This was the main theme during an executive learning session at Becker’s 12th Annual CEO + CFO Roundtable. Sasha Preble, vice president and practice lead for strategy & transformation, and Greg Shufelt, vice president of strategy consulting — both of Optum — discussed market trends and financial headwinds facing health systems and strategies for developing and implementing sustainable growth strategies.
Four key takeaways were:
- Continuing growth of low-acuity, low-margin services, compounded by a challenging reimbursement environment and increasing competition, are straining healthcare organizations. Health systems are facing a confluence of challenges. “We’re seeing volume shift to ambulatory and even at home settings, with more Medicare patients coming into hospitals producing lower margins than ever,” Ms. Preble said.
At the same time, health systems are facing intense reimbursement challenges. According to research cited by the speakers, Medicare Advantage (“MA”) denials surged by nearly 56% between June 2023 and January 2024. In response to these reimbursement challenges from MA plans, 16% of health systems plan to stop accepting one or more MA plans and 45% of health systems said they are considering doing so.
Also, according to research cited by the presenters, projections suggest that one-third of the primary care market — which is currently estimated at $260 billion — will be handled by non-traditional providers by 2030.
“We’ve seen continued downward reimbursement pressure from payers, and we’re experiencing competition from non-traditional, new market entrants who are not plagued with the infrastructure and expense base of hospital-centric health systems,” Ms. Preble said.
- Evaluating performance across the Medicare book of business (and other lines of business) and developing a roadmap to achieve sustainable enterprise margin is critical for future success. A comprehensive break-even strategy should include:
- Optimizing current operations through cost management, clinical efficiency, and revenue cycle initiatives
- Evaluating excess utilization and service delivery profitability to understand root-cause performance and better manage avoidable, low-margin admissions
- Defining contracting strategies to drive sustainable top-line revenue growth and more equitable sharing of value creation in both fee-for-service and value-based arrangements
“There is no funding for material rate increases,” Mr. Shufelt said. “Healthcare leaders should “follow the money” in Medicare Advantage. CMS paid approximately $12 billion to Medicare Advantage plans in Star rating bonuses in 2024. This represents funding tied to patient experience and quality outcomes. Additionally, even with significant changes to coding and risk adjustment methodology, CMS continues to allocate more funds to higher acuity, higher risk members. Health systems should broaden their contracting negotiations with payers beyond focusing on rate increases to driving more incentives (and funding) for quality, patient satisfaction, accurate risk capture, and managing total cost of care.”
- Focus on areas that can lead to profitable growth.
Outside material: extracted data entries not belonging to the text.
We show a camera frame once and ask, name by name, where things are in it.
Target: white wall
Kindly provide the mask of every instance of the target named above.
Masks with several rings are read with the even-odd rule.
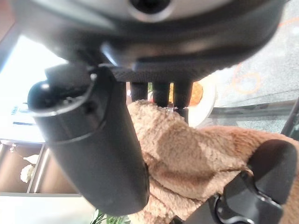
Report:
[[[93,213],[82,197],[0,196],[0,224],[90,224]]]

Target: green plant
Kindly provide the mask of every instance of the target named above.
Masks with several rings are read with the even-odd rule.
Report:
[[[106,220],[106,224],[130,224],[128,216],[121,217],[113,217],[110,215],[106,215],[100,210],[95,211],[95,216],[90,224],[101,224],[104,220]]]

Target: small white object
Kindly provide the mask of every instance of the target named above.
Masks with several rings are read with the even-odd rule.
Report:
[[[24,160],[27,160],[28,162],[30,162],[31,164],[36,164],[37,160],[38,160],[38,155],[31,155],[29,157],[24,157]]]
[[[25,166],[21,171],[21,176],[20,176],[21,181],[28,183],[28,181],[30,181],[33,175],[33,171],[34,171],[34,166],[32,166],[31,164]]]

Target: black cylindrical handle
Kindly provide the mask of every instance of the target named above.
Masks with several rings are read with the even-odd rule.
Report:
[[[125,88],[102,67],[84,93],[66,94],[42,82],[28,95],[29,109],[64,172],[93,206],[113,216],[140,211],[149,197]]]

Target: white plate
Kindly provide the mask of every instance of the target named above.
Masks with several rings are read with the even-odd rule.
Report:
[[[202,86],[202,99],[196,106],[189,106],[189,126],[201,124],[212,112],[216,100],[216,85],[213,76],[198,81]]]

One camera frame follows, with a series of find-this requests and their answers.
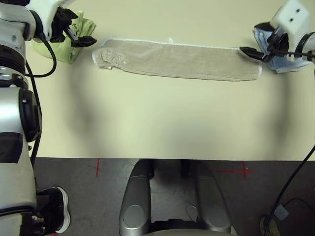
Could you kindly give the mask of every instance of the cream tabletop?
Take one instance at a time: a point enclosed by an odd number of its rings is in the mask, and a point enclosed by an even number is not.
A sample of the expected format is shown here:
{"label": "cream tabletop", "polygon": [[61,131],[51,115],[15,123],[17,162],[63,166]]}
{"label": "cream tabletop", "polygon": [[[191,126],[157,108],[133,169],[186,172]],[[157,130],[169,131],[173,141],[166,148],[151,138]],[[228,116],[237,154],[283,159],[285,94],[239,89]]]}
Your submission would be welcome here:
{"label": "cream tabletop", "polygon": [[[92,51],[109,37],[216,47],[257,47],[255,24],[285,0],[77,0],[98,42],[74,64],[38,78],[40,157],[302,160],[315,141],[314,66],[255,81],[223,82],[99,69]],[[311,12],[315,1],[302,0]],[[33,51],[35,74],[52,60]]]}

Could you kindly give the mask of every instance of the black cable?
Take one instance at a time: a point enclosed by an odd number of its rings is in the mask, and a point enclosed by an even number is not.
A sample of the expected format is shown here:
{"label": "black cable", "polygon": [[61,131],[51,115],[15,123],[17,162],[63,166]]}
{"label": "black cable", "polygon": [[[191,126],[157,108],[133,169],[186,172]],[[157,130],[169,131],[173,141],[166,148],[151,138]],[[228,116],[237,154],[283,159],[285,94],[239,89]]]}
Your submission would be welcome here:
{"label": "black cable", "polygon": [[268,217],[268,223],[267,223],[267,226],[265,228],[265,234],[264,236],[267,236],[268,235],[268,231],[269,231],[269,227],[270,227],[270,224],[271,224],[271,220],[272,220],[272,217],[273,215],[275,214],[275,210],[276,208],[278,207],[279,205],[279,202],[281,200],[281,197],[283,196],[284,192],[286,191],[286,189],[288,188],[288,186],[290,185],[290,183],[292,182],[292,180],[294,179],[294,177],[296,176],[296,174],[300,171],[300,169],[305,165],[305,163],[308,161],[308,159],[311,157],[311,155],[313,154],[313,152],[315,151],[315,145],[314,147],[311,149],[311,151],[309,152],[309,154],[307,154],[307,156],[304,158],[304,160],[300,163],[300,165],[294,170],[294,172],[292,173],[292,175],[290,176],[290,178],[287,180],[287,182],[285,183],[283,189],[281,190],[280,194],[278,195],[277,197],[277,200],[269,214],[269,217]]}
{"label": "black cable", "polygon": [[[32,73],[32,70],[31,70],[31,67],[30,67],[28,61],[26,61],[25,67],[28,70],[28,73],[30,74],[31,86],[33,87],[34,97],[35,97],[36,103],[38,105],[40,114],[41,114],[41,106],[40,106],[40,102],[39,102],[39,97],[38,97],[38,92],[37,92],[37,88],[36,88],[36,83],[35,83],[35,79],[34,79],[34,76],[33,76],[33,73]],[[36,159],[36,156],[37,156],[39,142],[40,142],[40,137],[41,137],[41,133],[36,137],[35,143],[34,143],[34,146],[33,146],[33,151],[31,152],[31,164],[32,164],[32,166],[34,166],[35,159]]]}
{"label": "black cable", "polygon": [[308,207],[308,209],[315,215],[315,209],[310,204],[308,204],[307,202],[305,202],[303,199],[300,199],[300,198],[293,198],[293,199],[287,201],[285,204],[283,204],[283,206],[286,207],[286,205],[288,205],[292,201],[303,202]]}
{"label": "black cable", "polygon": [[313,54],[309,54],[309,53],[298,53],[298,52],[285,52],[285,51],[281,51],[281,50],[278,50],[276,48],[274,48],[272,45],[270,45],[271,47],[271,52],[275,53],[276,55],[277,54],[280,54],[280,55],[297,55],[297,56],[306,56],[306,57],[309,57],[309,58],[315,58],[315,55]]}
{"label": "black cable", "polygon": [[[42,75],[32,75],[34,78],[44,78],[47,76],[50,76],[52,73],[55,72],[56,68],[57,68],[57,59],[56,59],[56,55],[53,51],[53,49],[51,48],[50,44],[47,42],[47,40],[45,39],[45,35],[41,34],[40,36],[40,40],[45,44],[45,46],[47,47],[48,51],[50,52],[51,57],[53,58],[53,68],[46,74],[42,74]],[[30,72],[28,74],[25,74],[25,76],[31,77]]]}

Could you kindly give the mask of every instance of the black sneaker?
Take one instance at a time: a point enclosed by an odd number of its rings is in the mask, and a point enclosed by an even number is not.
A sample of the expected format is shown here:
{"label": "black sneaker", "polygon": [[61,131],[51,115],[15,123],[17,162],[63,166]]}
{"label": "black sneaker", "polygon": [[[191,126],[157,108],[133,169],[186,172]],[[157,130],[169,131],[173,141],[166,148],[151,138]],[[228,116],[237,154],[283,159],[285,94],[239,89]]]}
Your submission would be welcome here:
{"label": "black sneaker", "polygon": [[37,192],[38,196],[49,196],[49,202],[40,210],[45,221],[45,234],[61,234],[71,222],[68,210],[68,195],[61,187],[52,187]]}

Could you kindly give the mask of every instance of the beige towel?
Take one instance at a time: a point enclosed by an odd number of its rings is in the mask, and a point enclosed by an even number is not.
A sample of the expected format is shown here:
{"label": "beige towel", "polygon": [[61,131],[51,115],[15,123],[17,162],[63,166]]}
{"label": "beige towel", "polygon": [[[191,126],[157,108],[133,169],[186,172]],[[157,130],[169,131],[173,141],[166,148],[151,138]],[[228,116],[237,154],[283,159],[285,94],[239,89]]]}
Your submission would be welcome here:
{"label": "beige towel", "polygon": [[204,80],[255,80],[261,65],[238,49],[140,40],[107,40],[93,52],[99,67],[164,77]]}

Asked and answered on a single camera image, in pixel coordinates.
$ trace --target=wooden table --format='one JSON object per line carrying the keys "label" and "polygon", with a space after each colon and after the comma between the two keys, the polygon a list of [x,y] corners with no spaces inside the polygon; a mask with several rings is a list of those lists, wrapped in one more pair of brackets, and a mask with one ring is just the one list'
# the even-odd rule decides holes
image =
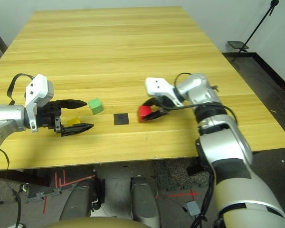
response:
{"label": "wooden table", "polygon": [[[146,77],[172,83],[180,72],[203,73],[219,86],[252,150],[285,147],[283,129],[181,7],[36,12],[0,60],[0,105],[9,103],[7,88],[20,72],[47,76],[53,100],[98,97],[104,111],[63,110],[62,123],[78,116],[95,124],[79,135],[60,137],[47,128],[14,133],[1,147],[11,169],[197,156],[199,134],[190,109],[150,123],[136,116],[148,99]],[[17,82],[17,104],[24,104],[28,82]],[[114,125],[117,113],[128,113],[130,124]]]}

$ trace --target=green cube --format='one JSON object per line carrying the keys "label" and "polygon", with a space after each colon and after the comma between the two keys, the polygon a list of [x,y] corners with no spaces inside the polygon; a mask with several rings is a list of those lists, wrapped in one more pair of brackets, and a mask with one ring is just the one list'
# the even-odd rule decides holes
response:
{"label": "green cube", "polygon": [[104,108],[103,108],[103,106],[102,106],[102,104],[98,98],[90,100],[88,103],[89,103],[90,109],[92,110],[92,113],[94,115],[96,115],[97,113],[100,113],[104,110]]}

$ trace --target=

As market conditions continue to drive margin pressure for healthcare organizations, health system leaders must work to maximize existing investments, identify new growth opportunities, and transform to improve quality and value.
Four key areas to achieve growth in this difficult climate are: 1) differentiate products and services; 2) acquire and retain customers; 3) integrate care delivery and 4) achieve value-based care transformation.
One health system leader in attendance reinforced the importance of establishing and preserving connections with community physicians to create a strong referral network and help attract and retain patients. These regular, in-person connections are a valuable strategy to continue to develop relationships, listen to providers to hear their perspectives regarding potential care gaps and other needs, share about advancements made in available services, and remind providers of specific services and resources (e.g., scheduling support).
- Define your comparative advantage. In an environment where patients, providers, and purchasers have choices, health system leaders must make trade-off decisions to define where they will play and invest to excel in those areas and where to bring in partners. Several health system leaders in the audience spoke to the importance of creating the right ecosystem of clinical partners that, for example, can best serve patients across primary and specialty care.
Health leaders must also decide what they will not do to create the capacity to invest in their areas of distinction. Sustainability is only possible when leaders make tough choices and commit to high-performing execution of those decisions.